- [WHAT YOU HAVE TO DO]: Check every line below for the word "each" and show those that hold it.

Top of THE DATA

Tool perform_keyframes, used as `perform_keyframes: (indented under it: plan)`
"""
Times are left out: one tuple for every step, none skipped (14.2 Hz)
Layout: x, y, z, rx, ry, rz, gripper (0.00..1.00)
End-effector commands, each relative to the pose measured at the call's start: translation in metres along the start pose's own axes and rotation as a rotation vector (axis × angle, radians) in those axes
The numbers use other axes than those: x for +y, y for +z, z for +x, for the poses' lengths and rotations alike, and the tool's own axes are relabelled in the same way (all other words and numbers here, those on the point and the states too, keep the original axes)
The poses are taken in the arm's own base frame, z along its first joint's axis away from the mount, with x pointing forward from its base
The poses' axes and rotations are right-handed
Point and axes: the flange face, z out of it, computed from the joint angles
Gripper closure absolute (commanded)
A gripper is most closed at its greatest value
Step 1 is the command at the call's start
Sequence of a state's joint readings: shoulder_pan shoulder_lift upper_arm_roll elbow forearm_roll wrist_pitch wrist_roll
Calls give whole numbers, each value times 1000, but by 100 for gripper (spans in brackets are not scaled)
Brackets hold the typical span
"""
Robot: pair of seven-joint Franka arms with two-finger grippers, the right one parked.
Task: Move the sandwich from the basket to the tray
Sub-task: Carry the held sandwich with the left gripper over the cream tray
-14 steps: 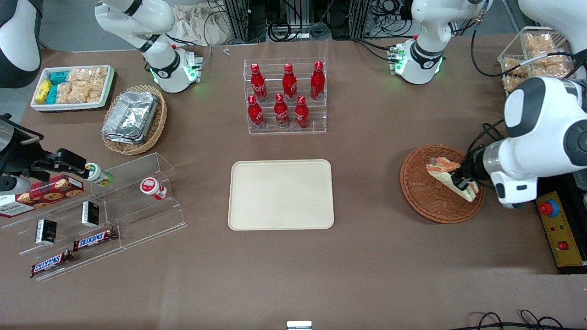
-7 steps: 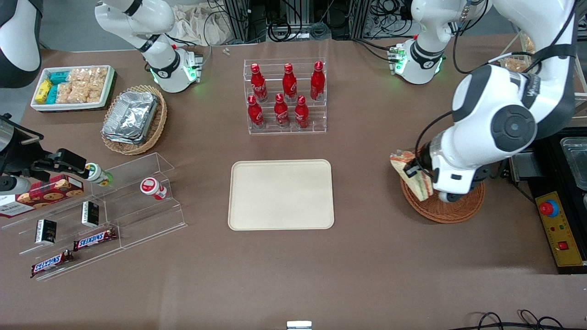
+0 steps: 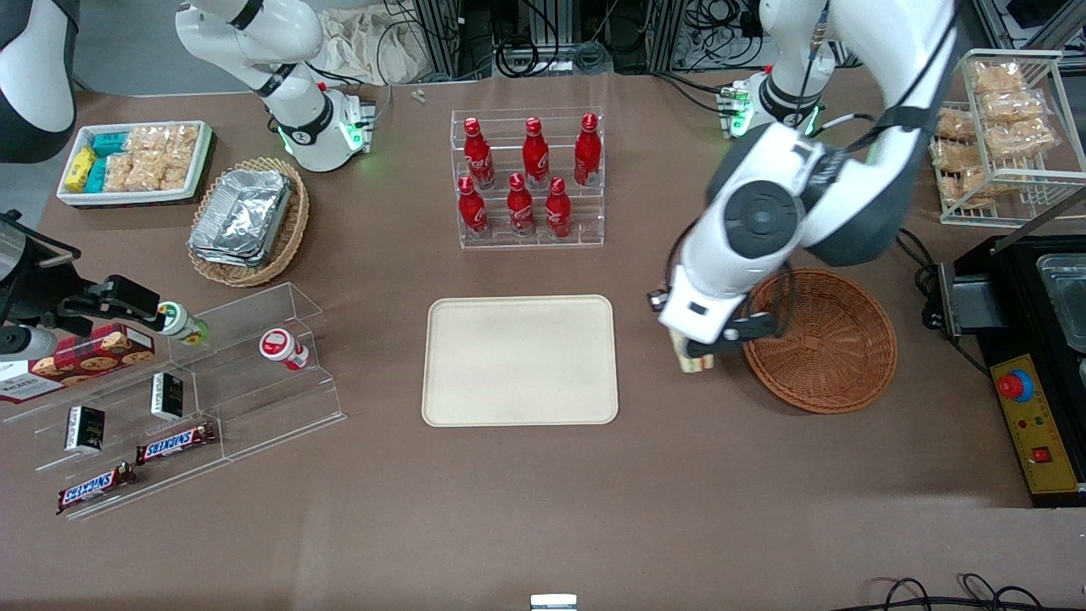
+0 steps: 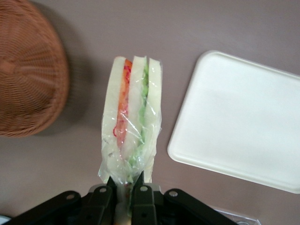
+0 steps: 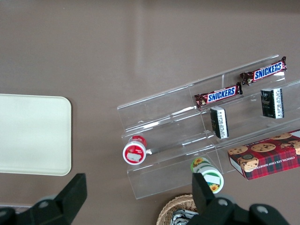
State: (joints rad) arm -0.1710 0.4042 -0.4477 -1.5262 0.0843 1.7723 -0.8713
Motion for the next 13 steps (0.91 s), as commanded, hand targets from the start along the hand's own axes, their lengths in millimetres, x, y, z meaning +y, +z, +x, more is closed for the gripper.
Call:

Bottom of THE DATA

- [ANSWER SECTION]:
End-effector commands, each relative to the pose measured at the call's start: translation in metres along the start pose's own axes and rotation as a rotation vector (axis × angle, radians) in those axes
Calls give whole numbers, each value times 1000, but by 100 for gripper (spans in brackets are not scaled)

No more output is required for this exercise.